In vivo prophylactic and therapeutic study
To evaluate the prophylactic and therapeutic effects of antibodies, six- to eight-week-old male C57BL/6 mice (purchased from Charles river, 213) were randomly assigned to four groups. Mice in the A138 and B026 groups received a single intraperitoneal injection of 20 mg/kg of antibody. The A138 + B026 group received a 1:1 combination of the two antibodies, with a total dose of 20 mg/kg. The control group received an equivalent volume of 400 µL PBS. For viral challenge, mice were intranasally inoculated with either 107 PFU or 109 PFU of VACV-VTT. Mice were monitored daily for signs of morbidity, and euthanasia was performed according to IACUC guidelines when weight loss exceeded 30% of the initial body weight. Virus titers were quantified by homogenizing the lungs and spleens of individual mice, followed by viral plating on confluent Vero cell monolayers.

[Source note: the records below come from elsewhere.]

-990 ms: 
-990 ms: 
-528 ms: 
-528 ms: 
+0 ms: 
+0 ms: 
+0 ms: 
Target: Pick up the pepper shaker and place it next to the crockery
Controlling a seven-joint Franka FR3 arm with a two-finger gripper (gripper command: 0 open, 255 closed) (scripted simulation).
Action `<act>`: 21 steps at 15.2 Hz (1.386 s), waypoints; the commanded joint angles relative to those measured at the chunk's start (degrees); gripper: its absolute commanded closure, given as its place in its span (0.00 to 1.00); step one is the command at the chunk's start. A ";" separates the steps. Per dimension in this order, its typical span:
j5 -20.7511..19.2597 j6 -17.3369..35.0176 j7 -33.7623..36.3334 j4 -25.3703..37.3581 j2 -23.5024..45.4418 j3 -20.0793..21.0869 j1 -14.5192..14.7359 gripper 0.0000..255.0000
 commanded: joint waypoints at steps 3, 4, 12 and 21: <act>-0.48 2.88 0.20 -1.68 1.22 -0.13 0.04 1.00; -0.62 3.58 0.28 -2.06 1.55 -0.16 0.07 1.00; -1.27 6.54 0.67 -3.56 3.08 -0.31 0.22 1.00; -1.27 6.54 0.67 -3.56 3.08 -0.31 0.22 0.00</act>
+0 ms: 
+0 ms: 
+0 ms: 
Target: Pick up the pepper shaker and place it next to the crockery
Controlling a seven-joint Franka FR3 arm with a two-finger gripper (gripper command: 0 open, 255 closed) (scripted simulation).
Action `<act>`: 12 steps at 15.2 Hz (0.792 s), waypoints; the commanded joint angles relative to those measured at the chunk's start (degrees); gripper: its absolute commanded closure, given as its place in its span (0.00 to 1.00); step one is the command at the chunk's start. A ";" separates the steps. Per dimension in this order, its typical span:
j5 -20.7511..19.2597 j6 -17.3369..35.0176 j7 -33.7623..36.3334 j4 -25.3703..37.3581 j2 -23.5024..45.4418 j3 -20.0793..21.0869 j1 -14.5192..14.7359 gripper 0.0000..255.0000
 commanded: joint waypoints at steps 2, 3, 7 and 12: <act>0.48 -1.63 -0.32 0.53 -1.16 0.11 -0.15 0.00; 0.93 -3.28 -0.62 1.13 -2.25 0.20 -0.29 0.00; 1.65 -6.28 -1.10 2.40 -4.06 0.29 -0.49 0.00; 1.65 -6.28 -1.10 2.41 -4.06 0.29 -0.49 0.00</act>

To further evaluate the prophylactic and therapeutic efficacy of antibodies, we conducted a study using a mouse model infected with live MPXV36. Three- to four-week-old male BALB/c mice (purchased from Charles river, 211) were randomly assigned to six groups: 7D11, A138, B026, A138 + B026, ScFvA138B026, and PBS. Mice in the 7D11, A138, and B026 groups received a single intraperitoneal injection of 20 mg/kg of antibody. The A138 + B026 group received a 1:1 combination of both antibodies at a total dose of 20 mg/kg. The bivalent antibody group received a total dose of 26.34 mg/kg, adjusted to match the molar concentration of the other antibody groups. The control group was injected with 400 µL of PBS. Mice were intranasally inoculated with 106 PFU of MPXV. Daily monitoring for signs of morbidity was performed, and euthanasia was carried out in accordance with IACUC guidelines for mice that experienced a weight loss exceeding 30% of their initial body weight. Mice were euthanized four days after challenged with MPXV, and their organs were collected for analysis. Virus titers were assessed by homogenizing the lungs, liver, and spleens of individual mice, followed by quantification of viral copies.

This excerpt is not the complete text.